Burgers come with a slice of (under-ripe) watermelon, a cup of cole slaw and fries, slender and salty, decent considering they’re from the freezer. At Casa de Katz, they’d most certainly be fresh-cut, but volume and logistics conspire against that here. Thumbs down, volume and logistics. Feel free to pick at them, but you won’t be missing out if you save your appetite for the other items; you’ll need it, as most are fried.

That’s my chief criticism of the Morgan’s menu. It’s designed for speed and affordability, and the deep fryer is one of the quickest and cheapest ways to cook something. Of three starters I tried, three were fried: Vietnamese-style salt ’n’ pepper squid with a sweet-and-sour chili-lime dip (crispy!); ripe, red, double-breaded Jersey tomatoes dabbed with horseradish sour cream (crunchy!); and chicken wings slathered in tangy, fiery pineapple-ancho sauce (strangely rubbery!).
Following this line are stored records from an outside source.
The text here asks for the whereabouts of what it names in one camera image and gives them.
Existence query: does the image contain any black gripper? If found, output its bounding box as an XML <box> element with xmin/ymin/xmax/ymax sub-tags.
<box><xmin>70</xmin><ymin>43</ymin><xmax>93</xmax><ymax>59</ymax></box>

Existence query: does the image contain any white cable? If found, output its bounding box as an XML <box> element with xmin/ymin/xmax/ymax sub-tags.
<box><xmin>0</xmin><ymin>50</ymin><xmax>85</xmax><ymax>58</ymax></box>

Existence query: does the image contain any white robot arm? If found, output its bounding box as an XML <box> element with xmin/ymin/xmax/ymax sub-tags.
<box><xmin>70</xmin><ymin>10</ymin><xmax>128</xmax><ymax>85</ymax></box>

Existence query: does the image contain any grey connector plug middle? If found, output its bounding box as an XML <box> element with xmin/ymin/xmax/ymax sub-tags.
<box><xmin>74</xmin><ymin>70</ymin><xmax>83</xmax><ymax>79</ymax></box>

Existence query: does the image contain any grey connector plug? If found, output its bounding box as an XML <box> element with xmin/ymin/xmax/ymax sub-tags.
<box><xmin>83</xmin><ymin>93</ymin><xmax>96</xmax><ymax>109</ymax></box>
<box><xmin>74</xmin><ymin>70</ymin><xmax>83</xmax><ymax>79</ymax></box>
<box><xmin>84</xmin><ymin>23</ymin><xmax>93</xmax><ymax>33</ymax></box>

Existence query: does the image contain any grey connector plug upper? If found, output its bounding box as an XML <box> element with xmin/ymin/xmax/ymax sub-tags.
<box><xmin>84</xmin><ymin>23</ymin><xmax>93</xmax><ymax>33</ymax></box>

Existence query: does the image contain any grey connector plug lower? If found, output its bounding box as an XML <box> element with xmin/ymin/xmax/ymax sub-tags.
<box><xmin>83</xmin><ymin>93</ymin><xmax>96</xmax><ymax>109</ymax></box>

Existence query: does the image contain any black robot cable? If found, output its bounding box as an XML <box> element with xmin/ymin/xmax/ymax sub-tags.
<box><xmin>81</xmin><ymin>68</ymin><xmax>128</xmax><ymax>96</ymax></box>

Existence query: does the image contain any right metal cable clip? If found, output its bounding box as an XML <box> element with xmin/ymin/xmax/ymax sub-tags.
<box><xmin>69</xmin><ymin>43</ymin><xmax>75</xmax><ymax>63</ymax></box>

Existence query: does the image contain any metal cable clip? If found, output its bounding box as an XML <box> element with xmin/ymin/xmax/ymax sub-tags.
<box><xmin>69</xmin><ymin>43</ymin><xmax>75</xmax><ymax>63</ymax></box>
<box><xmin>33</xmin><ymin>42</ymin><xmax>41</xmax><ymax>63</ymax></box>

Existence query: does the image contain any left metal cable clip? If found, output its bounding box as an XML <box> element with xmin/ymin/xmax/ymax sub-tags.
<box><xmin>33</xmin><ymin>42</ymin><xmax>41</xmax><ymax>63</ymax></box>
After the baskets of appetizers had come and gone, sauce-splattered wax paper the only remnant of their presence, I found myself wishing I’d shown some restraint and swapped out just one for the watermelon-and-feta salad. Fortunately, the vinegary Carolina-style pulled-pork sandwich that followed cleaned out my palate like a power washer, leaving just enough room to brave the crowds around the Little Baby’s cart for a cone of Balsamic Banana.

The last time there was this much hubbub around Penn’s Landing, Penn was landing. Forget bucolic urban greenways and burying I-95; the revival of the Delaware waterfront is happening now, one big backyard barbecue at a time.

(adam.erace@citypaper.net)

221 N. Columbus Blvd., 215-279-7134, morganspier.com. Open Mon.-Fri., 4 p.m.-2 a.m.; Sat.-Sun., noon-2 a.m. Appetizers, $3-$9; sandwiches and tacos, $5-$9.50; desserts, $4-$5.